We are developing a requirement base social media site using LAMP.

For that we want to do Resume/CV Parsing in PHP.

We were able to parse Email-id and Phone, but not sure how to parse the other information like full name, address, education, employment etc from the resume.

Plus resume/CV can be in various formats like doc,html,rtf,txt etc.

Anyone know abt the PHP script, where we can grab the data. or any development idea to kick start.

Thanks in advance.

回答1:

I would see if an existing resume parser has an API you can use or a custom hook you can add to your framework. Check out Sovren or TextKernel

According to Sovren's website, they quote:

Once your instance of the SovrenConvertAndParse Web Service is running, you will access it via SOAP. Almost all programming environments have the ability to auto-create a web service client or web service proxy automatically from the web service’s WSDL. We also have sample clients for some environments such as PHP. In any case, creating the web service client should be a very quick task: usually a few minutes, maybe a few hours.

Once you have created your web service client, you can call a single method on the web service to convert and parse a resume in one operation, receiving HR-XML output in return.

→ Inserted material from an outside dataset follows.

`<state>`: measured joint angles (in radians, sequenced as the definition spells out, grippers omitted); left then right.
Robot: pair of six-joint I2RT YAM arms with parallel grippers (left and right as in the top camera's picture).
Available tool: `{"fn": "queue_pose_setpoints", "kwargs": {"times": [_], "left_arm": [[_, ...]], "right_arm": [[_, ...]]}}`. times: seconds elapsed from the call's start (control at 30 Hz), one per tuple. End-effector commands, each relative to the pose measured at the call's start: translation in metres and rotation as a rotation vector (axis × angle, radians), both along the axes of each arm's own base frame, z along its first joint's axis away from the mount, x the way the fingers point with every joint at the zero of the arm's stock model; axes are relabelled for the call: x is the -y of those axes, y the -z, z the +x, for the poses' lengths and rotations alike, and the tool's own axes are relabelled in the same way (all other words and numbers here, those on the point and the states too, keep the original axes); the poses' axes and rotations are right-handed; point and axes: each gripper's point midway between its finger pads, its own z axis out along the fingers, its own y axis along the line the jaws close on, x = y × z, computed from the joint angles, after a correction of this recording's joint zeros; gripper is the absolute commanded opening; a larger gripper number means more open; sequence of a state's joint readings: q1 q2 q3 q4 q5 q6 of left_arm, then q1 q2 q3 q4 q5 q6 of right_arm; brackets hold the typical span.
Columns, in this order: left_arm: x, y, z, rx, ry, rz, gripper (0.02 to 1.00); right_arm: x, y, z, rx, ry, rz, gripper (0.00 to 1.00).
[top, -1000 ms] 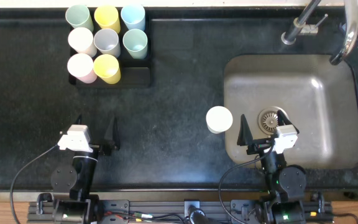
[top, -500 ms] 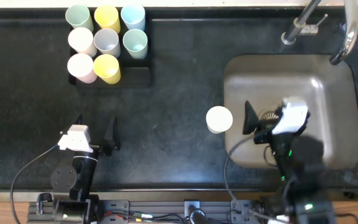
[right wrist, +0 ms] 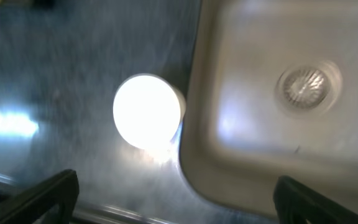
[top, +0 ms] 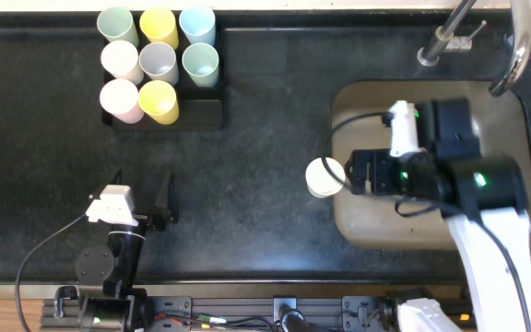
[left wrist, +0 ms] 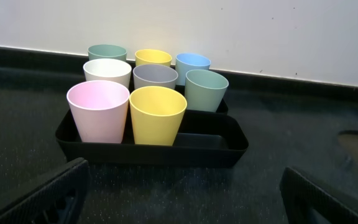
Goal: Store Cups
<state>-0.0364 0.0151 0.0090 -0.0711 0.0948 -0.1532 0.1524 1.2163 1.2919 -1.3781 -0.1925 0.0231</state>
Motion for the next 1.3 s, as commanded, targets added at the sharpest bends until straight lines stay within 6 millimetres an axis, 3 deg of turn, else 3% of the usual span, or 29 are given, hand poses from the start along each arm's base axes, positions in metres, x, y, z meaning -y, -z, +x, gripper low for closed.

http://www.sovren.com/sovren-products-parser-implementation.php

http://www.sovren.com/sovren-products-web-service.php

TextKernel quotes:

Document processing for all types of documents (DOC, DOCX, PDF, RTF, HTML, TIFF, TXT, XML, MSG, and EML type documents). Textkernel offers the following 11 languages out of the box: English, German, French, Dutch, Spanish, Swedish, Danish, Polish, Romanian, Italian, Slovak.

It seems their web interface is called Sourcebox:

Sourcebox is fully configurable with Extract!, Textkernel's CV Parsing software.

Sourcebox has a multilingual web interface for staff to manage the CV queue and manually check and correct exceptions.

Sourcebox can be used as an interface to many leading CRM, ATS, Matching engines, HRMS systems and your own website or recruitment portal.

http://www.textkernel.com/hr_solutions.php?nav=sourcebox

They both seem promising enough to utilize and not have to reinvent the wheel here, especially with PHP.